▶ Task details
Would you set down the data that follows, word for word, without any pictures?

____________________

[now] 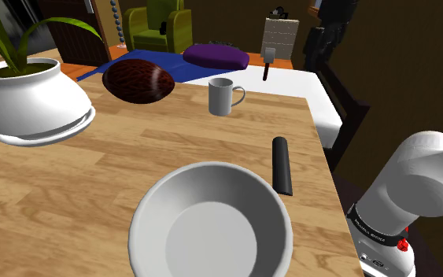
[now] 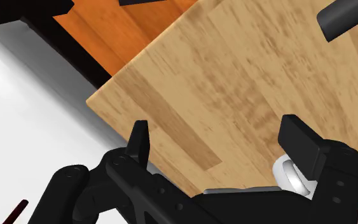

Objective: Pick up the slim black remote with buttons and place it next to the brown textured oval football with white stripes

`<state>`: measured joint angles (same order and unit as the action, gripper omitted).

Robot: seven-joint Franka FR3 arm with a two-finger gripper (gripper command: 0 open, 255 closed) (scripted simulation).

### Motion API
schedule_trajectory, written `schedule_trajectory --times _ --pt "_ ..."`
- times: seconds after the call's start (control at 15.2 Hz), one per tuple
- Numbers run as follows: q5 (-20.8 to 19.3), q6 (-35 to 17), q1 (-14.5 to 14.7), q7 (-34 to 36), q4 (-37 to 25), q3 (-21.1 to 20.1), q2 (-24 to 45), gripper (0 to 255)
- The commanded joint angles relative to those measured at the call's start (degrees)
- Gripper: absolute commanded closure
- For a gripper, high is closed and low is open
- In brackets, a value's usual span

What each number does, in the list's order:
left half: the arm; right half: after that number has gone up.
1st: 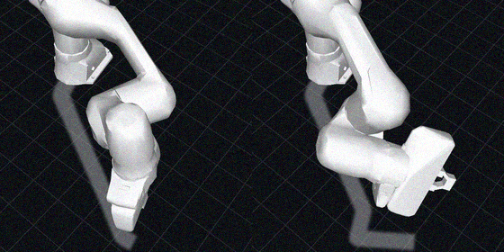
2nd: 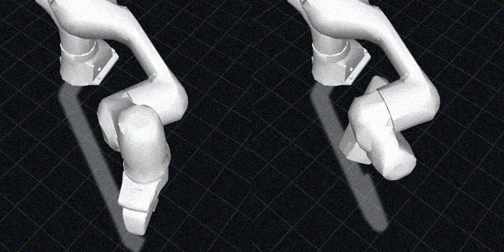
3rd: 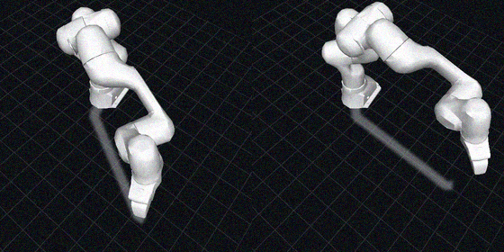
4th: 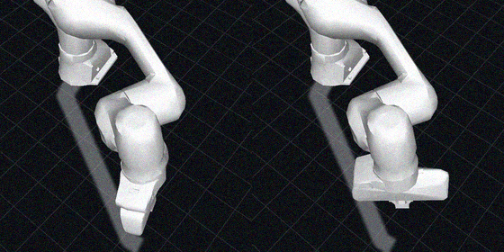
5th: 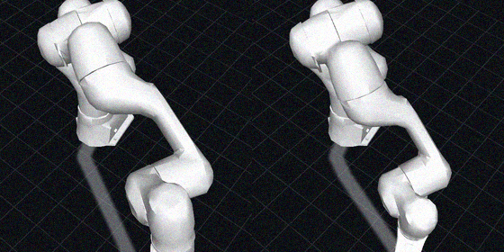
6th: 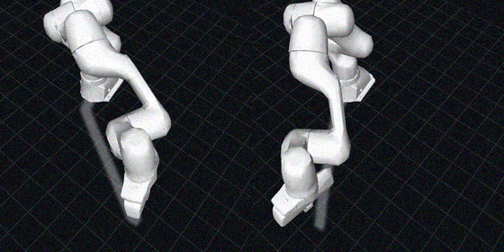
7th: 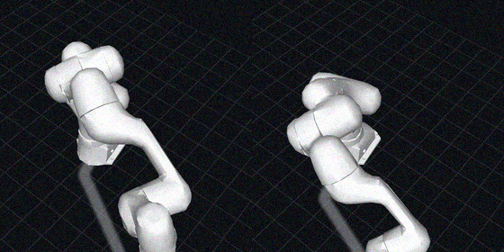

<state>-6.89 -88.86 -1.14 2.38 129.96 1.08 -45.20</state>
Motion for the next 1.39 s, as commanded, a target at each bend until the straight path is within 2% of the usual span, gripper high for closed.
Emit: schedule_trajectory --times 0.0,0.46,0.73,1.32 --pt "0.0 0.0 0.0 0.0 0.0 0.0 0.0 0" --pt "9.3 1.5 -1.9 19.5 9.6 -5.9 -6.1 0" --pt "16.3 1.3 -2.6 30.9 13.9 -10.2 -8.5 0" --pt "34.0 -4.3 -1.6 57.4 20.0 -20.8 -8.8 0"
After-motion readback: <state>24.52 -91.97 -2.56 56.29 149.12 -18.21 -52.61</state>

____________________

▶ Task solution
[now] 
[now] 

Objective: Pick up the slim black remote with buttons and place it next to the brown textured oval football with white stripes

`<state>`: measured joint angles (same order and unit as the action, gripper omitted).

Robot: seven-joint Franka FR3 arm with a two-finger gripper (gripper command: 0 open, 255 closed) (scripted simulation).

### Motion API
schedule_trajectory, written `schedule_trajectory --times _ --pt "_ ..."`
- times: seconds after the call's start (control at 15.2 Hz), one per tuple
- Numbers run as follows: q5 (-20.8 to 19.3), q6 (-35 to 17), q1 (-14.5 to 14.7), q7 (-34 to 36), q4 (-37 to 25), q3 (-21.1 to 20.1), q2 (-24 to 45), gripper (0 to 255)
- The commanded joint angles relative to those measured at the call's start (degrees)
- Gripper: absolute commanded closure
- For a gripper, high is closed and low is open
- In brackets, a value's usual span

What each number does, in the list's order:
left half: the arm; right half: after that number has gone up.
1st: 
2nd: 
3rd: 
4th: 
5th: 
6th: 
7th: 

<state>-6.89 -88.86 -1.14 2.38 129.96 1.08 -45.20</state>
Motion for the next 1.39 s, as commanded, a target at each bend until the straight path is within 2% of the usual span, gripper high for closed.
Emit: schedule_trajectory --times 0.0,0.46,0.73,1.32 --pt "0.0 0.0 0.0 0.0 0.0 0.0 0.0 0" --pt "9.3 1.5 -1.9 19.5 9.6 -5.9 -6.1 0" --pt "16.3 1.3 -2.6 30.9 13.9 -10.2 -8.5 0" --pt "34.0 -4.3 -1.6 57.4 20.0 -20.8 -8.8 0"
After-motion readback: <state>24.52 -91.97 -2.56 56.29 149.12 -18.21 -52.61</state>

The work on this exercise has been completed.